João Marcos Mendonça, que é roteirista dos gibis da ‘Turma da Mônica’, viu de perto o drama de Governador Valadares e do Rio que a tragédia contaminou

João Marcos Mendonça, autor da HQ 'Doce amargo', tem uma longa trajetória voltada aos livros para crianças e praticamente precisou reaprender a desenhar ao produzir uma HQ de não ficção

Há exatamente dez anos, na tarde de 5 de novembro de 2015, no distrito de Bento Rodrigues, em Mariana (MG), a barragem de Fundão, da mineradora Samarco, se rompeu. O desastre liberou cerca de 40 milhões de metros cúbicos de rejeitos de mineração, formando uma onda de lama que destruiu completamente o vilarejo, causou 19 mortes e deixou centenas de desabrigados. Além disso, contaminou o Rio Doce, percorrendo mais de 600km até alcançar sua foz, em Linhares, no Espírito Santo. Foi, até então, a maior tragédia ambiental do país, pois, quatro anos depois, ocorreu o desastre em Brumadinho, com quase 300 mortos.

 

Uma das cidades mais afetadas pela tragédia de 2015 foi Governador Valadares, o maior centro urbano da Bacia do Rio Doce, com quase 300 mil habitantes e dependência total do rio para o abastecimento de água. Quando a onda de lama e rejeitos chegou lá, uma semana depois, o fornecimento precisou ser interrompido por vários dias, já que não havia outra fonte alternativa em escala suficiente.

Diário da tragédia

 

Natural de Ipatinga, também em Minas Gerais, mas cidadão de Governador Valadares, João Marcos Mendonça acaba de lançar Doce Amargo (Nemo), um relato em quadrinhos daquele período extremamente difícil que ele e a família viveram.

João Marcos conta que a ideia da HQ surgiu pouco depois da chegada da lama à cidade. À medida que percebia o que vivia, começou a registrar tudo em um diário, já pensando em um roteiro para quadrinhos.

— O rio é a única fonte de abastecimento de água da cidade, e foi contaminado pela lama de rejeitos. Na época, Governador Valadares tinha 280 mil habitantes e ficou dez dias sem água — explica o quadrinista, que também é professor do curso de Arquitetura e Urbanismo da Universidade Vale do Rio Doce. — As doações que chegavam não davam conta da demanda, e nas filas de distribuição houve saques, brigas, violência. O Exército precisou atuar para tentar organizar o caos. A cidade entrou em colapso. Quando a água voltou a ser captada do rio, a população tinha medo de usar e consumir.

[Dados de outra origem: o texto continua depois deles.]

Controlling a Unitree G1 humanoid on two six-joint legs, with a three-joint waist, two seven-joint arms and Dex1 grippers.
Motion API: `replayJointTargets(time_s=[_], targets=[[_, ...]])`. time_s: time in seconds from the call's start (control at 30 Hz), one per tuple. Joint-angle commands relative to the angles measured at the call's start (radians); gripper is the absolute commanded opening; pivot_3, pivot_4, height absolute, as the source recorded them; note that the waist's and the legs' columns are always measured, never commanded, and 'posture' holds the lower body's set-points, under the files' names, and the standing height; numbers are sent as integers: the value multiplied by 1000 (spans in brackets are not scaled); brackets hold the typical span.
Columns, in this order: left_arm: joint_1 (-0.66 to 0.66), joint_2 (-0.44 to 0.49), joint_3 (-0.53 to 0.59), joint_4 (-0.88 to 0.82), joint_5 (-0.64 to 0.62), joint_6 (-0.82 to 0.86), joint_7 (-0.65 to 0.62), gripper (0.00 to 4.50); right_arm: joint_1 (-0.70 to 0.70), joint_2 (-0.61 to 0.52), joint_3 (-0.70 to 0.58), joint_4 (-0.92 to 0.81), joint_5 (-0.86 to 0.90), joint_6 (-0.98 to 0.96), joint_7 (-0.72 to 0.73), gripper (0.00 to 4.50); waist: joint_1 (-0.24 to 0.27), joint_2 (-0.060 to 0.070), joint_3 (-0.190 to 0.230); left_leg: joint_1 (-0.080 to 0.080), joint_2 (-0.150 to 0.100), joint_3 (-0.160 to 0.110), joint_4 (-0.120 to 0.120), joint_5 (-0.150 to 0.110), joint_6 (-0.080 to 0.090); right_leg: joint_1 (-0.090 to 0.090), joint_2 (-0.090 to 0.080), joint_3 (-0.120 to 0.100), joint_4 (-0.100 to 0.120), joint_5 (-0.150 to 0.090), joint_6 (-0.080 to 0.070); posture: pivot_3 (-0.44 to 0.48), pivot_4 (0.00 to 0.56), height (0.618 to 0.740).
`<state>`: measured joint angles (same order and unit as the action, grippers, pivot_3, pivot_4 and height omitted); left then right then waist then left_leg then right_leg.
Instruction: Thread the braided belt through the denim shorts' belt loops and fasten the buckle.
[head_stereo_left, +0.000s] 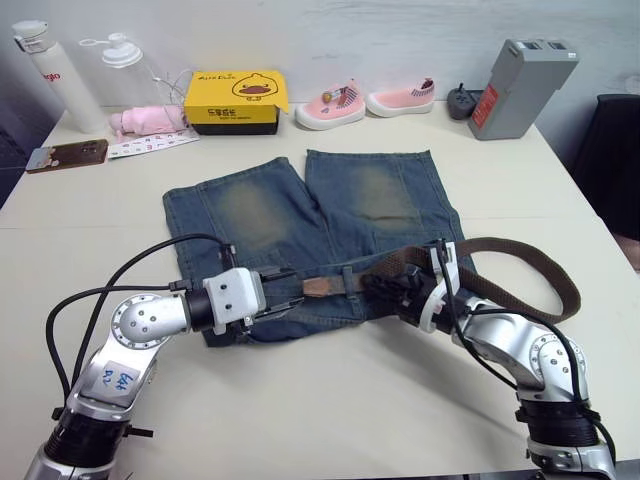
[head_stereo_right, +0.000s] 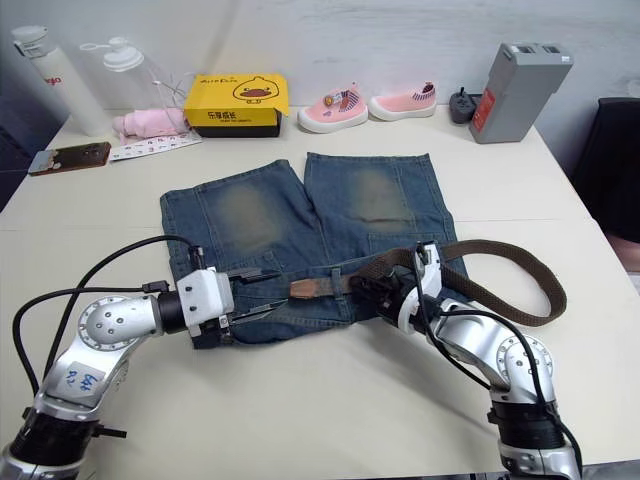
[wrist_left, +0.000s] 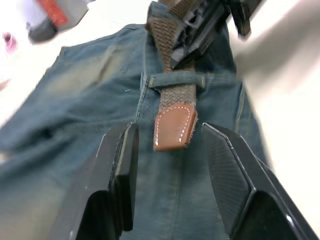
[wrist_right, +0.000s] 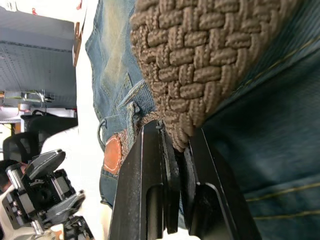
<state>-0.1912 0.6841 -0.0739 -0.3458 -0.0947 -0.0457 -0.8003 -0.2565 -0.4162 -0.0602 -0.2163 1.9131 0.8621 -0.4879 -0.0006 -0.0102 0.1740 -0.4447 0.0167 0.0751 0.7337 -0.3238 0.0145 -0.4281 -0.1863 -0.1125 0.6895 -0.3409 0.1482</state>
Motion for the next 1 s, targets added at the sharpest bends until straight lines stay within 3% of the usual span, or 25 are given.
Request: replayJointTargets(time_s=[0.03, 0.13, 0.5, 0.63, 0.67, 0.9, 1.0], targets=[[-28, 17, -9, 82, 107, -252, 14, 3349, 19, 11, 12, -40, 1, -23, -11, 0, -1, 0, 0, 0, 0, 0, 0, 0, 0, -1, 0, 0, 0, 0, 0, 0, 150, 670], [-73, 22, -29, 191, 244, -429, 78, 4441, 28, 16, 19, -44, -9, -36, -10, 0, 0, 0, 0, 0, 1, 0, 0, 0, 0, 0, 0, 0, 0, 0, 0, 0, 150, 670], [-196, -44, -130, 366, 437, -667, 201, 4441, 38, 24, 27, -59, -26, -54, 1, 0, -1, 0, 0, 0, 4, 1, 0, -1, 1, -1, 0, 0, 0, 0, 0, 0, 150, 670], [-214, -34, -147, 397, 451, -707, 202, 3540, 39, 27, 28, -65, -31, -59, 0, 0, 0, 0, 0, 0, 4, 1, 0, -1, 1, -1, 0, 0, 0, 0, 0, 0, 150, 670], [-216, -30, -147, 404, 463, -714, 208, 2984, 39, 27, 29, -67, -33, -59, 1, 0, -1, 0, 0, 0, 4, 1, 0, -1, 1, -1, 0, 0, 0, 0, 0, 0, 150, 670], [-214, -23, -151, 431, 511, -723, 231, 472, 39, 19, 37, -80, -48, -41, 13, 0, -1, 0, 0, 0, 4, 1, 0, -1, 1, -1, 0, 0, 0, 0, 0, 0, 150, 670], [-210, -22, -147, 434, 537, -710, 248, 472, 38, 17, 36, -86, -57, -42, 17, 0, -1, 0, 0, 0, 4, 1, 0, -1, 1, -1, 0, 0, 0, 0, 0, 0, 150, 670]])
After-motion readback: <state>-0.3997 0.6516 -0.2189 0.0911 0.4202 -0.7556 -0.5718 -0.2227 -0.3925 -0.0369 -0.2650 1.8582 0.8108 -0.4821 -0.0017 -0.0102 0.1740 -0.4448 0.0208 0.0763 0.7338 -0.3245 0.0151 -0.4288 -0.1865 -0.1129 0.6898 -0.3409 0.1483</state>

Roteirista há quase 20 anos das revistinhas da Turma da Mônica e consagrado por quadrinhos infantis autorais — com personagens próprios, como Mendelévio e Telúria (homenagem a elementos da tabela periódica) —, João Marcos admite que não foi fácil desenvolver uma história com um tom mais sóbrio.

— Sempre trabalhei para o público infantil, e o meu traço reflete as características desse tipo de trabalho: figuras e cenários desproporcionais e exagerados, a essência do cartum — conta o autor, premiado com o HQ Mix por sua pesquisa sobre o uso dos quadrinhos na educação. — Minha intenção era que outra pessoa desenhasse, mas meu editor me convenceu de que a história ganharia mais força com meu traço, pois era muito pessoal. Então, foi como se eu estivesse reaprendendo a desenhar. Quase desisti no início, mas gostei das soluções que encontrei no processo.

Qualidade da água hoje

 

Sua intenção foi mostrar a dimensão humana da tragédia, principalmente os pequenos acontecimentos do cotidiano — a vida ordinária e as consequências que muitas vezes passam despercebidas numa catástrofe dessa dimensão. E, dez anos depois, surge a dúvida de como está o rio que, de doce, virou amargo no título do livro:

— Essa é a pergunta que todo mundo da cidade faz. Hoje temos uma versão oficial, em que tudo está lindo e o rio recuperado. Do outro lado, há a versão dos atingidos e dos especialistas, que dizem que as coisas não são bem assim. De minha parte, tenho muitas dúvidas sobre a qualidade da água captada no rio. Passados dez anos, até hoje usamos água mineral para consumo e preparo dos alimentos.

‘Doce amargo’

Autor: João Marcos Mendonça. Editora: Nemo. Páginas: 184. Preço: R$ 99,80.